We’re all familiar with the temptation plot—the offer of something important to a character in exchange for some often minor-sounding price—do something she wasn’t supposed to/didn’t want to do, don’t do something she was supposed to/did want to, stand aside for just five minutes at the right time…. yeah. Those. The ones where, regardless of how small the price appears, we know the actual price is going to be a whole lot higher—we just don’t necessarily know how.
From a reader standpoint, a large part of the temptation plot is the window it gives to the mind of the character being so tempted, and how he or she handles it—there’s a lot of room for variation. But it’s from a player standpoint that it’s really interesting, since most of it can also be used to understand why a character, even one who realizes the situation is probably a trap, isn’t necessarily going to extricate herself at the first available opportunity—why, even after the initial encounter, the issue lingers rather than simply vanishing in the way that vanquishing an opponent causes the direct threat he poses to vanish.
Part of the fun of a temptation plot is that the target feels valued—particularly if it’s a case in which she’s probably outmatched by the tempter in other areas. (I know my characters have a tendency to end up in temptation plots administered by things they really shouldn’t end up in conflict with alone, and I’m pretty sure it’s not just me.) “They could crush me, but they aren’t. I have something they want. I am important.” Never underestimate the power of an ego trip.
For social characters, another part is the chance to use their skills to the fullest extent—in fact, the ones who see themselves as pro manipulators, if hit right, are quite possibly the most vulnerable of the lot. After all, this is the manipulator’s area of expertise; she eats, sleeps and breathes this stuff. This could lead to “never turn down a challenge” behavior, in the same way that a character from a warrior culture with a strong tradition of honorable combat might never step away from a duel. She’s got too much invested in self-image to want to admit defeat, and might willfully ignore legitimate dangers because she’s “a better talker than that.”
And then there’s the fact that it’s got all of the tension of a life or death situation without the actual threat to life and limb. The question isn’t “Will she get out of it?”, it’s “Will she get out of it without screwing things up for some measurable number of other people, possibly including herself?” I think it’s safe to assume that people given vague stakes like that (heck, if you’ve got a really good tempter, a character probably doesn’t realize the magnitude of the stakes to begin with) are going to take a lot more chances than the ones who happen to like living and in a position where they need to ensure they keep on doing so. And as an added bonus, for people who are attached to the character, failure can be as interesting as a success—what does making the wrong decision end up doing to the character? How does she handle it? Are things ever going to be the same?

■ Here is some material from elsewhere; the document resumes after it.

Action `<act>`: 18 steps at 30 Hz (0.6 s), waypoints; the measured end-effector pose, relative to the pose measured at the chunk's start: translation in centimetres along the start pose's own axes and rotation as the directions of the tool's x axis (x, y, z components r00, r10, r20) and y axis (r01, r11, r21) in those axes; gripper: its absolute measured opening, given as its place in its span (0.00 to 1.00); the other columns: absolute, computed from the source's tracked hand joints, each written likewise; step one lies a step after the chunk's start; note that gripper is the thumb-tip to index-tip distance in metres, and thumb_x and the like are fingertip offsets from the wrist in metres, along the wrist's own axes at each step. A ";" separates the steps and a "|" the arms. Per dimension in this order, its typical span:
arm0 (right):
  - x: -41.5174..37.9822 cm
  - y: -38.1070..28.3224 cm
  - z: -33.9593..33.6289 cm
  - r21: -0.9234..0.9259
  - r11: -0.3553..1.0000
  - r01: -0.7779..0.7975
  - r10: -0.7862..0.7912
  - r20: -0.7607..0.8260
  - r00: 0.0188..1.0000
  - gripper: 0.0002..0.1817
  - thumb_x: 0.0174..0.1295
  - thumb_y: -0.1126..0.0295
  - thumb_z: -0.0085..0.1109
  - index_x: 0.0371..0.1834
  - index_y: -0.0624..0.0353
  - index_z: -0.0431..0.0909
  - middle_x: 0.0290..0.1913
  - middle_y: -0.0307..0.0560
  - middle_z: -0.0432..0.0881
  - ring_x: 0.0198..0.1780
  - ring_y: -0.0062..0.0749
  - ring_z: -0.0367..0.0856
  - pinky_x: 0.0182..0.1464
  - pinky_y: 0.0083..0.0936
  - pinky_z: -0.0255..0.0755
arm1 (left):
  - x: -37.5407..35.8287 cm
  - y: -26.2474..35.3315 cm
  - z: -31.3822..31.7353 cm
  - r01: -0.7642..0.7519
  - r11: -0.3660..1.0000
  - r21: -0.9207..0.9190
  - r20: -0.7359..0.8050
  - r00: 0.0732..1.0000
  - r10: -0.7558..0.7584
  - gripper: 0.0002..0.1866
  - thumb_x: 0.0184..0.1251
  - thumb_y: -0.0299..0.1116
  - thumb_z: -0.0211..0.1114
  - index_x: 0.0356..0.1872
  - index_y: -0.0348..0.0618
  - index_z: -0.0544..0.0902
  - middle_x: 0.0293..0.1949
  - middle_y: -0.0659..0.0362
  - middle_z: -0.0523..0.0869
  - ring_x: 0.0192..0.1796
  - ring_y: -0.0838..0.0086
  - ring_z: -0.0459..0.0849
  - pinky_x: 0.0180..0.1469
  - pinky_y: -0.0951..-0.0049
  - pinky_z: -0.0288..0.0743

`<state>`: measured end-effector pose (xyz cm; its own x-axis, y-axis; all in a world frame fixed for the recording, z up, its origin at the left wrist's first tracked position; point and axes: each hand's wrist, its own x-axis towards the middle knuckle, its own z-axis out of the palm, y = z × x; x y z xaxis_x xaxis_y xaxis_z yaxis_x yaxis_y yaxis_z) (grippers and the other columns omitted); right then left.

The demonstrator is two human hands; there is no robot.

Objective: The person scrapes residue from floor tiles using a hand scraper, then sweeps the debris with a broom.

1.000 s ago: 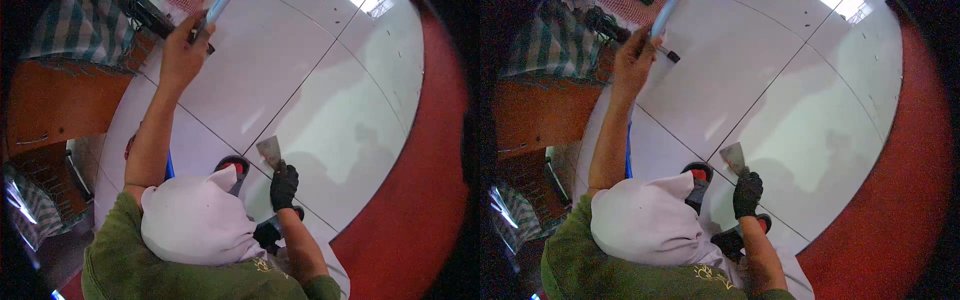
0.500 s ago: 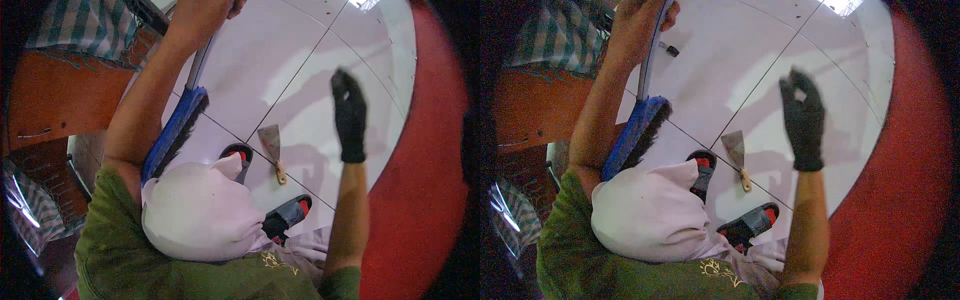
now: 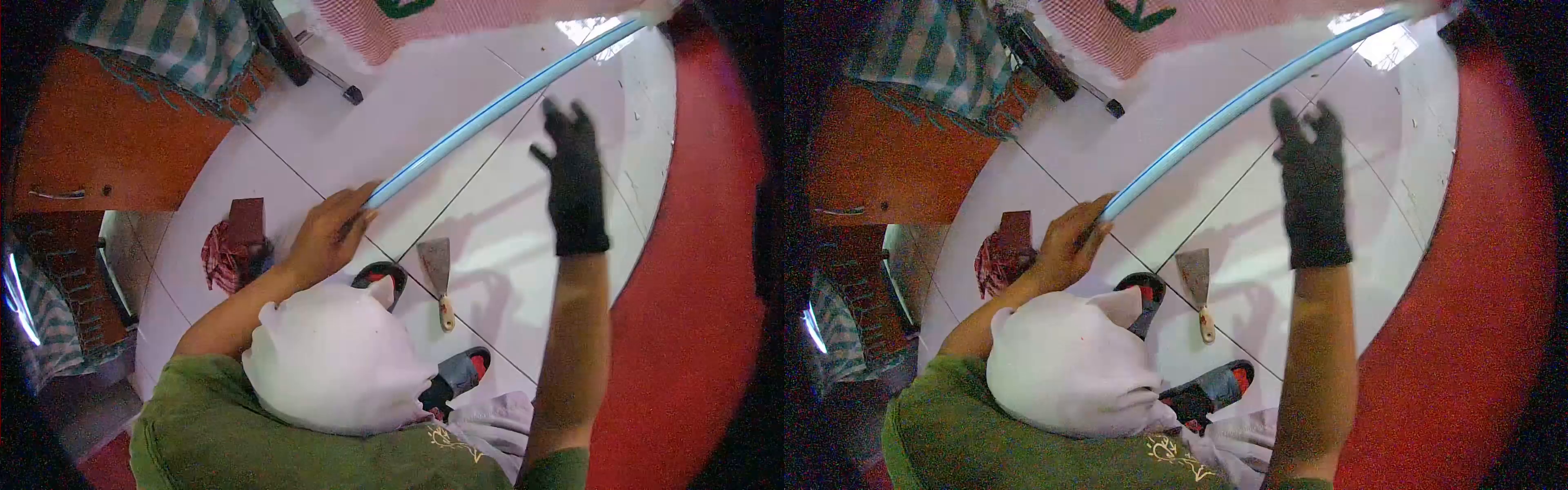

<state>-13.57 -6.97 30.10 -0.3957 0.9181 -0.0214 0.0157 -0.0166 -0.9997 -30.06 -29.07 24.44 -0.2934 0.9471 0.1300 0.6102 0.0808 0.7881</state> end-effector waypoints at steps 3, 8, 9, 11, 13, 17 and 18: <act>-1.4 4.4 0.9 0.326 0.918 -0.226 0.197 0.121 0.973 0.32 0.54 0.60 0.55 0.58 0.64 0.54 0.52 0.53 0.67 0.51 0.38 0.69 0.46 0.31 0.70 | -3.1 -2.0 -1.4 0.048 0.988 0.147 0.012 0.999 -0.050 0.19 0.55 0.26 0.57 0.50 0.39 0.70 0.33 0.49 0.77 0.33 0.61 0.76 0.35 0.68 0.71; -3.6 9.8 2.4 0.411 0.817 -0.404 0.323 0.255 0.912 0.23 0.60 0.64 0.47 0.56 0.61 0.57 0.46 0.49 0.71 0.47 0.38 0.74 0.40 0.31 0.75 | -13.2 -8.2 -2.0 0.348 0.914 0.211 0.195 0.901 -0.388 0.21 0.55 0.32 0.57 0.52 0.43 0.69 0.36 0.49 0.76 0.39 0.57 0.76 0.41 0.64 0.71; -4.3 9.9 3.2 0.411 0.770 -0.489 0.404 0.280 0.871 0.22 0.59 0.65 0.49 0.55 0.60 0.58 0.43 0.48 0.71 0.45 0.36 0.74 0.38 0.30 0.76 | -14.0 -6.6 -2.9 0.396 0.891 0.223 0.209 0.873 -0.441 0.21 0.55 0.34 0.57 0.51 0.43 0.70 0.38 0.49 0.76 0.40 0.57 0.76 0.41 0.65 0.71; -5.7 10.4 4.6 0.457 0.671 -0.584 0.497 0.307 0.811 0.22 0.58 0.66 0.50 0.54 0.61 0.58 0.42 0.49 0.71 0.43 0.35 0.75 0.37 0.30 0.76 | -15.7 -3.3 -4.9 0.487 0.836 0.253 0.235 0.807 -0.541 0.21 0.55 0.38 0.56 0.50 0.44 0.71 0.42 0.49 0.76 0.42 0.58 0.76 0.42 0.65 0.71; -6.2 11.5 5.6 0.357 0.660 -0.660 0.548 0.371 0.749 0.19 0.58 0.66 0.50 0.50 0.62 0.61 0.39 0.49 0.71 0.41 0.35 0.75 0.37 0.31 0.77 | -16.8 -2.7 -4.8 0.538 0.807 0.245 0.244 0.771 -0.588 0.20 0.55 0.38 0.57 0.49 0.43 0.72 0.41 0.51 0.76 0.41 0.61 0.76 0.42 0.67 0.71; -6.5 9.8 5.5 0.568 0.601 -0.562 0.459 0.330 0.825 0.09 0.61 0.67 0.44 0.41 0.58 0.66 0.31 0.49 0.72 0.36 0.39 0.75 0.41 0.40 0.74 | -16.0 -4.1 -1.8 0.408 0.913 -0.025 0.221 0.893 -0.393 0.18 0.54 0.37 0.59 0.45 0.41 0.74 0.38 0.53 0.77 0.38 0.67 0.76 0.40 0.70 0.71; -5.7 9.9 4.6 0.772 0.359 -0.525 0.351 0.409 0.842 0.10 0.64 0.63 0.38 0.40 0.56 0.65 0.29 0.48 0.72 0.34 0.41 0.74 0.44 0.46 0.71 | -15.1 -4.1 -1.3 0.358 0.930 -0.085 0.213 0.918 -0.334 0.17 0.54 0.36 0.60 0.45 0.41 0.75 0.38 0.54 0.78 0.37 0.69 0.76 0.40 0.71 0.71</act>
<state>-15.39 -14.18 20.28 -0.7033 0.6054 -0.3726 -0.4957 -0.7934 -0.3534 -29.09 -44.06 20.05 -0.3162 0.9089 -0.2719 0.3998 0.3876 0.8306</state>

And, of course, there’s the offer of what feels on the surface like some sort of self-actualization. A desired item, a lifelong dream, a long-delayed revenge—and all it requires is this one little thing, often something that seems so very innocuous on the character level. If fulfilling those sorts of goals weren’t satisfying on both a player and character level, I’m pretty sure we players wouldn’t be having our characters make them.
Which brings us back to the initial point—all in all, a well-crafted temptation plot is a thing of great beauty, whether it succeeds or fails.